Newly Discovered Protein Fold Exhibits Novel Biochemistry, Potential as Future Drug
Dr. Mydy, a postdoctoral research fellow in the Department of Medicinal Chemistry, studied the biosynthesis of a class of macrocyclic peptides found in plants with potential use as therapeutic drugs. She identified a fascinating new protein fold that “has a really unusual mechanism to form cyclic peptides. It is new biochemistry that we have not seen before,” Dr. Mydy said.
The discovery sparked some excitement in the field and was published in Nature Chemical Biology on February 14, 2024. "There was no experimental information on our protein, known as AhyBURP. The only hint we had for function was that the protein needed copper to cyclize a peptide," she noted.
Found in the roots of the peanut plant, the peptide cyclase AhyBURP is a representative of the founding Unknown Seed Protein (USP)-type, which in turn is part of the BURP-domain protein family.
Studying the protein with X-ray crystallography using the Advanced Photon Source at Argonne National Laboratory, Dr. Mydy and the team found that the protein binds copper near the peptide, which is cyclized. “The protein, AhyBURP, uses copper and oxygen in a unique way that we're still investigating. Most cyclic peptides need another enzyme to come in and do the cyclization chemistry; however, AhyBURP can do it within the same protein on itself.” (Fig.1)
“Other copper-dependent proteins function by attaching oxygen somewhere on the peptide. We don't observe that, and we want to know why. I see this as the first example of this type of chemistry that can happen with copper and oxygen within a protein,” states Dr. Mydy.
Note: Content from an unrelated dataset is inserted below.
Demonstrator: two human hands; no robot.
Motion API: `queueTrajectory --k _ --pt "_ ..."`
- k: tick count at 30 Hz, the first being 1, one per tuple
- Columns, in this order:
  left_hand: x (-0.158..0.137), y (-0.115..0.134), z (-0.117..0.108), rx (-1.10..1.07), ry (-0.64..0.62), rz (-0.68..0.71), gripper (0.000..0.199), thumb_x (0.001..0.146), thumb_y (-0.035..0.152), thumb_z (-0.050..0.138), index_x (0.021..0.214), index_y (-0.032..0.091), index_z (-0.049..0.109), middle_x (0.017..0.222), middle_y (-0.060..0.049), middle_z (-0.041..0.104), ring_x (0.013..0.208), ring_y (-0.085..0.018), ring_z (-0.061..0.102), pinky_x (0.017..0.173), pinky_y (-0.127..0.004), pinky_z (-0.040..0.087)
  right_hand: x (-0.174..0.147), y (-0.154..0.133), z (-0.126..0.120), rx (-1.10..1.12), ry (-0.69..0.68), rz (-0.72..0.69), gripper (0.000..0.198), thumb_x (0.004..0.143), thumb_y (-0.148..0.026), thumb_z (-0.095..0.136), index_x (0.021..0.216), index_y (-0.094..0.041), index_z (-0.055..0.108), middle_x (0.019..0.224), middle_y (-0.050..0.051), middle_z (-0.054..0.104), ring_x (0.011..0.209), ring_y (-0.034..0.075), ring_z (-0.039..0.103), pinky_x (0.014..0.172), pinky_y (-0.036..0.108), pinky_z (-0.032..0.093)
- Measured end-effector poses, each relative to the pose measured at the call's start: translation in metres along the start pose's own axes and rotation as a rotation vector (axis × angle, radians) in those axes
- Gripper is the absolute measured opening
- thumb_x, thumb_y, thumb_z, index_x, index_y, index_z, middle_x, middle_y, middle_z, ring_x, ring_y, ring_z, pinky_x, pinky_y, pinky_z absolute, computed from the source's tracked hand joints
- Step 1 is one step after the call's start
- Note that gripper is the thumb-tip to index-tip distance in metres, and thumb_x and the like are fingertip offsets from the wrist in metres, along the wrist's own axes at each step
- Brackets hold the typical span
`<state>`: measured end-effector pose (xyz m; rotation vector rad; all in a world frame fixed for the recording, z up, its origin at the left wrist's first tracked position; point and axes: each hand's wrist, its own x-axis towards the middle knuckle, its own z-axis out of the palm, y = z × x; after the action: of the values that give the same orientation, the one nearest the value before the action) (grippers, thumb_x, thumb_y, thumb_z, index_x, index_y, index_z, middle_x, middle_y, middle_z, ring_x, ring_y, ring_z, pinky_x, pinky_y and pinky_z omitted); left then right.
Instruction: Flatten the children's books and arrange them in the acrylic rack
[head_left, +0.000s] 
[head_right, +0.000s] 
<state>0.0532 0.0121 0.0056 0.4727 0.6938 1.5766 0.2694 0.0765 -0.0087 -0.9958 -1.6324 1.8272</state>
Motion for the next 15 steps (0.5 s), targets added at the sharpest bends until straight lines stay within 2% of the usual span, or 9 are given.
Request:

The discovery of this new protein grew from ongoing work in the lab of Roland Kersten, assistant professor of chemistry at the College of Pharmacy. As part of the U-M Natural Product Discovery Initiative, the Kersten lab aims to discover and research new plant-based chemicals in this field that can be turned into drugs and ultimately cure human diseases. “We use a modern approach where we screen the genetic sequences of plants, searching for genes connected to new chemistry,” Dr. Kersten said. “That’s how we identified the cyclic peptide products and their underlying proteins as a target of interest.”
This class of peptides is of interest because their cyclization properties make them more structured and stable, increasing their potential to be used as drugs. Many drugs, including chemicals derived from living organisms, are cyclic, meaning that they can bind drug targets and remain intact in a patient for a desired time. Nature has evolved many biochemical solutions to produce such cyclic molecules.
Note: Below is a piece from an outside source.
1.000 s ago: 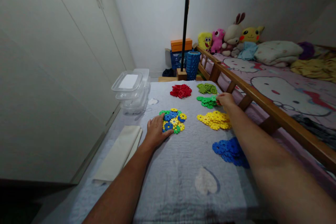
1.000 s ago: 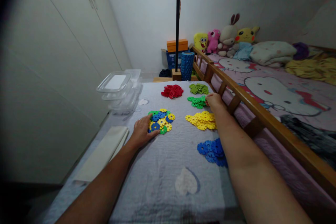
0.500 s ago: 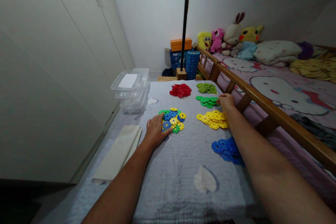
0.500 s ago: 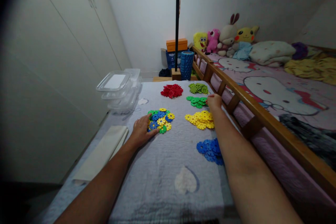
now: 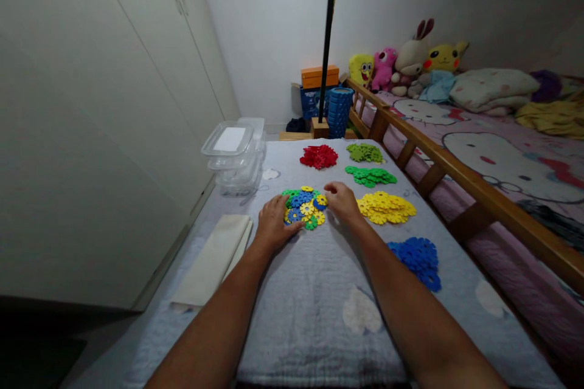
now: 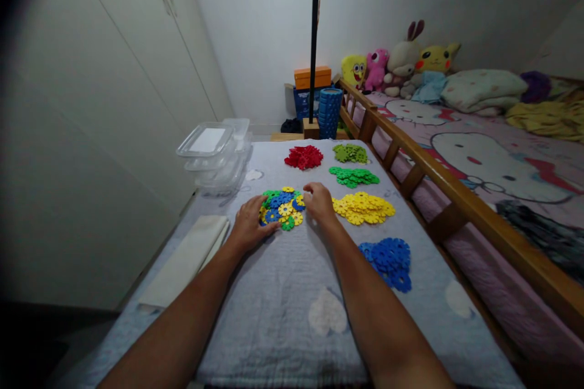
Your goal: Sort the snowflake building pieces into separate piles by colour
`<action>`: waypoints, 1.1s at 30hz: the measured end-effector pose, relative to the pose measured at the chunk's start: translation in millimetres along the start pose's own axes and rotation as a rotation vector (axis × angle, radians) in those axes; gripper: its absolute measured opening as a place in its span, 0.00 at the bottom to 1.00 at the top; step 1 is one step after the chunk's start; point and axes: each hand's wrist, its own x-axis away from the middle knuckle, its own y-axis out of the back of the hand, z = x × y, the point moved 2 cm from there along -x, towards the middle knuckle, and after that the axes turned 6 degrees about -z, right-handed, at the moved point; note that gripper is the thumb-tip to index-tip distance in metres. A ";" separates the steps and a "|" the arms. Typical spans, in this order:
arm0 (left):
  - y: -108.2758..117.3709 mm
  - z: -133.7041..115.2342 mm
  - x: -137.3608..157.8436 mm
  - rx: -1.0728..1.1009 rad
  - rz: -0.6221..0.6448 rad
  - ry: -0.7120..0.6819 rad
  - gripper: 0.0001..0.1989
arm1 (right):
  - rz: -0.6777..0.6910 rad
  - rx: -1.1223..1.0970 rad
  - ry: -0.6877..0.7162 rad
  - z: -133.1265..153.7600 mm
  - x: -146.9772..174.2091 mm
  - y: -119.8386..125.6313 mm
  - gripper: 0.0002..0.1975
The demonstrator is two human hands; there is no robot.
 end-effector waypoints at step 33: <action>14.1 -7.4 3.7 -0.145 0.149 0.059 0.33 | -0.103 0.052 -0.133 -35.2 -4.8 100.1 0.09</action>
Dr. Kersten has isolated other compounds made by the same protein family that have been shown to have suppressing effects on lung cancer cells in lab tests, so there is hope that this discovery will have potential as an anti-cancer agent in the future.
“Now that we know what the protein looks like for one of the BURP-domain proteins, we can test more ideas about how the protein may influence the chemical reaction between the peptide, copper, and oxygen to form cyclic peptides,” Dr. Mydy said.
A structural biologist and enzymologist by training, Dr. Mydy is excited about her discovery. “It is a fantastic and challenging puzzle to figure out why this is happening and understand the structure,” Dr. Mydy said. “It’s extremely exciting to have found a new protein fold. This type of discovery doesn’t happen too often”.